TASK OBJECTIVE: Write out, unaltered, each line from the top of the records below down to the line where "Note that the" appears, that line included.
..........
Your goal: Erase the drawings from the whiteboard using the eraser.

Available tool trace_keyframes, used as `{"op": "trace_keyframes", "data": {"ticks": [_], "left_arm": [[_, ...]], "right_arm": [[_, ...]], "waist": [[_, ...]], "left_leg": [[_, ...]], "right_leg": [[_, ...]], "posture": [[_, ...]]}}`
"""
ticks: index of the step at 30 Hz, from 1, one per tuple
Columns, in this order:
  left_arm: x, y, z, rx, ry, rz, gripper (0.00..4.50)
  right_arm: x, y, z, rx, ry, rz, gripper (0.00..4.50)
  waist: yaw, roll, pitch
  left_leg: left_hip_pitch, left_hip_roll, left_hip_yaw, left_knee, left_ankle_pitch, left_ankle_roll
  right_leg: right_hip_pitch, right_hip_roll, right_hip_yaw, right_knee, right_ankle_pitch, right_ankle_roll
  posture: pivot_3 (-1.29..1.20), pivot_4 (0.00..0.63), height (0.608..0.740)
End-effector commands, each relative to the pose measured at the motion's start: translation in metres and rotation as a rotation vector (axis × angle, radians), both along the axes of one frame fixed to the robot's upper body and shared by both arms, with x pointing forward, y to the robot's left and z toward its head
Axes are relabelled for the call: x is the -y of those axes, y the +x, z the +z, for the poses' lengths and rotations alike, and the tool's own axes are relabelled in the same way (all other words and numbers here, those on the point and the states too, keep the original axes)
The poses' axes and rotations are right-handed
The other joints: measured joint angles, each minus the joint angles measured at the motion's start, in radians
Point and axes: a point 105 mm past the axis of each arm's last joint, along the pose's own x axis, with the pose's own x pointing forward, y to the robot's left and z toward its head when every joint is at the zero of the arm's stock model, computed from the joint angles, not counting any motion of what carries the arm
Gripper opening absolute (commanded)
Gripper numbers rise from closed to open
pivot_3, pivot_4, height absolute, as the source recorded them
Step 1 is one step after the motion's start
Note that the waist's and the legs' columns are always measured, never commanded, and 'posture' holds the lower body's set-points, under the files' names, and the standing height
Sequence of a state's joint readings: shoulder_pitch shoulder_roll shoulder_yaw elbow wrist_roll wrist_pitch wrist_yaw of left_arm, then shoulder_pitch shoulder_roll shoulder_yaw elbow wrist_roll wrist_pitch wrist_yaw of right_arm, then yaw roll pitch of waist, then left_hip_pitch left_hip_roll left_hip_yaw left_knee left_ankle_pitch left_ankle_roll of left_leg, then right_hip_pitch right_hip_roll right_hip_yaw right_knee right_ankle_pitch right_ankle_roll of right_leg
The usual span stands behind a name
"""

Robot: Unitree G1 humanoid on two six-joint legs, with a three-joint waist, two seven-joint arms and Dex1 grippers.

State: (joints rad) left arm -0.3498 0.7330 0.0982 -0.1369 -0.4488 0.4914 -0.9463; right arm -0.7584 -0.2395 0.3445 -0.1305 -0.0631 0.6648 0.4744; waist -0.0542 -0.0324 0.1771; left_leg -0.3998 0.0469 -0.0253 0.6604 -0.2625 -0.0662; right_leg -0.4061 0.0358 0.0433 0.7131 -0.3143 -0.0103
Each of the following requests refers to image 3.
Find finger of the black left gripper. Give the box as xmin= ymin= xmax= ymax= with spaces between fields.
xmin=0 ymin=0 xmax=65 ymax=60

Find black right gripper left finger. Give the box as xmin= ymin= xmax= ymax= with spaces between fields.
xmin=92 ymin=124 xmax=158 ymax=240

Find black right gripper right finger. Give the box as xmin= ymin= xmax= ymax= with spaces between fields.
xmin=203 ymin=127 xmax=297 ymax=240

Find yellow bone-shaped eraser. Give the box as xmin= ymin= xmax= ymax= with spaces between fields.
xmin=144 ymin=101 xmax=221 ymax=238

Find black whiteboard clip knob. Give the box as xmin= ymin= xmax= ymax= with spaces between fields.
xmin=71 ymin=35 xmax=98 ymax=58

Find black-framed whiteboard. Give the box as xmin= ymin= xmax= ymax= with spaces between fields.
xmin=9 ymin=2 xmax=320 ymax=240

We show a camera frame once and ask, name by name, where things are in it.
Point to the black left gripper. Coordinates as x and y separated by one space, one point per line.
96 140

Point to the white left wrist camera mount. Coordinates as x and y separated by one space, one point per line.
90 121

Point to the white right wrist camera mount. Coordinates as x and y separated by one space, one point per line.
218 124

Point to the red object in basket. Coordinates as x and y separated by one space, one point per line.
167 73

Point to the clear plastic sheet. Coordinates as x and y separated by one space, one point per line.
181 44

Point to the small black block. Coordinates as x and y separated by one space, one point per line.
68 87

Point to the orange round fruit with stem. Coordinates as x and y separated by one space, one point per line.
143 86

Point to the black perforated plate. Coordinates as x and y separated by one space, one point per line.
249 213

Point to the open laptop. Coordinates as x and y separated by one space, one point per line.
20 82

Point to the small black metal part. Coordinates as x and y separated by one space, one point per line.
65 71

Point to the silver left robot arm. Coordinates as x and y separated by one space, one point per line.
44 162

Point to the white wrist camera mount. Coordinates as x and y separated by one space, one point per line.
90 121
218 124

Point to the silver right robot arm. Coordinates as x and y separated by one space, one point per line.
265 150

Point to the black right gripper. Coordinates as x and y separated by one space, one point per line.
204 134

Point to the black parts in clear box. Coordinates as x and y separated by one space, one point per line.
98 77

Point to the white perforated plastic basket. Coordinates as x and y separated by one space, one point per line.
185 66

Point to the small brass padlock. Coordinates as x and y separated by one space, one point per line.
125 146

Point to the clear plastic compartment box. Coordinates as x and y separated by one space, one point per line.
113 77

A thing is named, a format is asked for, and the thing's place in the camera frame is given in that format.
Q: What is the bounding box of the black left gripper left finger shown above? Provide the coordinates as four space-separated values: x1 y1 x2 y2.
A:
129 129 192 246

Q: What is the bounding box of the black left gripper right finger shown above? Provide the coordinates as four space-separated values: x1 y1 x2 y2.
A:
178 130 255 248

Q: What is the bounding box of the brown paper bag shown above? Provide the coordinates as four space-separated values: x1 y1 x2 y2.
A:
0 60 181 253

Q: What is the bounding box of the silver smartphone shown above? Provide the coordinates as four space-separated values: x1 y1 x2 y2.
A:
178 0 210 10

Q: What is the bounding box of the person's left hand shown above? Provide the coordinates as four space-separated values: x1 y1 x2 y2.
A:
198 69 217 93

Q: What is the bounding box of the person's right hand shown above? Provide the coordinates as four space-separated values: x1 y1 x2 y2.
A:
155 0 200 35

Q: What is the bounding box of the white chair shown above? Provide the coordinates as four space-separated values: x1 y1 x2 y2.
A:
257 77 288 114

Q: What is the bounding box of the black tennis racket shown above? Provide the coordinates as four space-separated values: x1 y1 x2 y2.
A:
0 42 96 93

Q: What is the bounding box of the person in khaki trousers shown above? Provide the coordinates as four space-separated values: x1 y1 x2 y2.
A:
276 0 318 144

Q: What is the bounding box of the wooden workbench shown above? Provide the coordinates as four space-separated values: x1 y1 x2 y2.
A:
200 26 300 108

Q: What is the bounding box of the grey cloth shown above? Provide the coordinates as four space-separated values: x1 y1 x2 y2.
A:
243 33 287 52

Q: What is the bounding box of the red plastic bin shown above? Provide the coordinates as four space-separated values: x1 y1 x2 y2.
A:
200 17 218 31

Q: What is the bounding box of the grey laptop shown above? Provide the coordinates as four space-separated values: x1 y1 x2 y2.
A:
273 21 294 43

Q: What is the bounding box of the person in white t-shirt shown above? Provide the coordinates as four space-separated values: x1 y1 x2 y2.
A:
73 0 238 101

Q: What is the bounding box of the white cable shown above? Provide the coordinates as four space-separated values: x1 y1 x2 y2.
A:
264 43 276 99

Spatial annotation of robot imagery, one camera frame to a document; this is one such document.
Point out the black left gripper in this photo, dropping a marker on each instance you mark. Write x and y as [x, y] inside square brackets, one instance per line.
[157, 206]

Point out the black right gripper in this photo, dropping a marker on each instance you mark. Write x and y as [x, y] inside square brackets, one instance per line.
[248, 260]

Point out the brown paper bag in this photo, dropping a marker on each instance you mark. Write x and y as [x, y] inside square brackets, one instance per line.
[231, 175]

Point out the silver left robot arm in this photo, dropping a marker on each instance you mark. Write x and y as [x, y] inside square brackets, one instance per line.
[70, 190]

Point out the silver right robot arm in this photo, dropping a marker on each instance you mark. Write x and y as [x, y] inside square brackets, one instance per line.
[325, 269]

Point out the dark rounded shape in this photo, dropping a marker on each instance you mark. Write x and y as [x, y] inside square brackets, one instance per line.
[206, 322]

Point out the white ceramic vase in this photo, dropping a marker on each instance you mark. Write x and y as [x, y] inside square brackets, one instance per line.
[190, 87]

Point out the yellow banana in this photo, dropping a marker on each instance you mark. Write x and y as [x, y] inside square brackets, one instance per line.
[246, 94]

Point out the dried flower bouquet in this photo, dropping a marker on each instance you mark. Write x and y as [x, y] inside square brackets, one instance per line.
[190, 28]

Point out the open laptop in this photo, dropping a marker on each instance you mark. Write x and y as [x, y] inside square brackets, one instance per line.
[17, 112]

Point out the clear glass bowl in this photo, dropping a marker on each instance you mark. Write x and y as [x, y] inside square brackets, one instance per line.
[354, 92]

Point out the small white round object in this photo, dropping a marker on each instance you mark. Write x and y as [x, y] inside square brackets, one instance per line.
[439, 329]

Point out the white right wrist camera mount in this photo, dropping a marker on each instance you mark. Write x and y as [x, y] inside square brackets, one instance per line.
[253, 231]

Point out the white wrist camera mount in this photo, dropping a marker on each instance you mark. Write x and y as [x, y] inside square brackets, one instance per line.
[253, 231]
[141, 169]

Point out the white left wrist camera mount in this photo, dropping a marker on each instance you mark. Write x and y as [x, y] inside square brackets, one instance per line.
..........
EXERCISE ANSWER:
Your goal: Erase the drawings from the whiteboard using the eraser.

Available tool trace_keyframes, used as `{"op": "trace_keyframes", "data": {"ticks": [_], "left_arm": [[_, ...]], "right_arm": [[_, ...]], "waist": [[_, ...]], "left_leg": [[_, ...]], "right_leg": [[_, ...]], "posture": [[_, ...]]}}`
"""
ticks: index of the step at 30 Hz, from 1, one per tuple
Columns, in this order:
  left_arm: x, y, z, rx, ry, rz, gripper (0.00..4.50)
  right_arm: x, y, z, rx, ry, rz, gripper (0.00..4.50)
  waist: yaw, roll, pitch
  left_leg: left_hip_pitch, left_hip_roll, left_hip_yaw, left_knee, left_ankle_pitch, left_ankle_roll
  right_leg: right_hip_pitch, right_hip_roll, right_hip_yaw, right_knee, right_ankle_pitch, right_ankle_roll
  posture: pivot_3 (-1.29..1.20), pivot_4 (0.00..0.63), height (0.608..0.740)
End-effector commands, each relative to the pose measured at the motion's start: translation in metres and rotation as a rotation vector (axis × angle, radians), both along the axes of one frame fixed to the robot's upper body and shared by both arms, with x pointing forward, y to the robot's left and z toward its head
Axes are relabelled for the call: x is the -y of those axes, y the +x, z the +z, for the poses' lengths and rotations alike, and the tool's own axes are relabelled in the same way (all other words and numbers here, those on the point and the states too, keep the original axes)
The poses' axes and rotations are right-handed
The other joints: measured joint angles, each minus the joint angles measured at the motion's start, in radians
Point and axes: a point 105 mm past the axis of each arm's last joint, along the pose's own x axis, with the pose's own x pointing forward, y to the robot's left and z toward its head when every joint is at the zero of the arm's stock model, computed from the joint angles, not counting any motion of what carries the arm
Gripper opening absolute (commanded)
Gripper numbers rise from closed to open
pivot_3, pivot_4, height absolute, as the source recorded them
Step 1 is one step after the motion's start
Note that the waist's and the legs' columns are always measured, never commanded, and 'posture' holds the lower body's set-points, under the files' names, and the standing height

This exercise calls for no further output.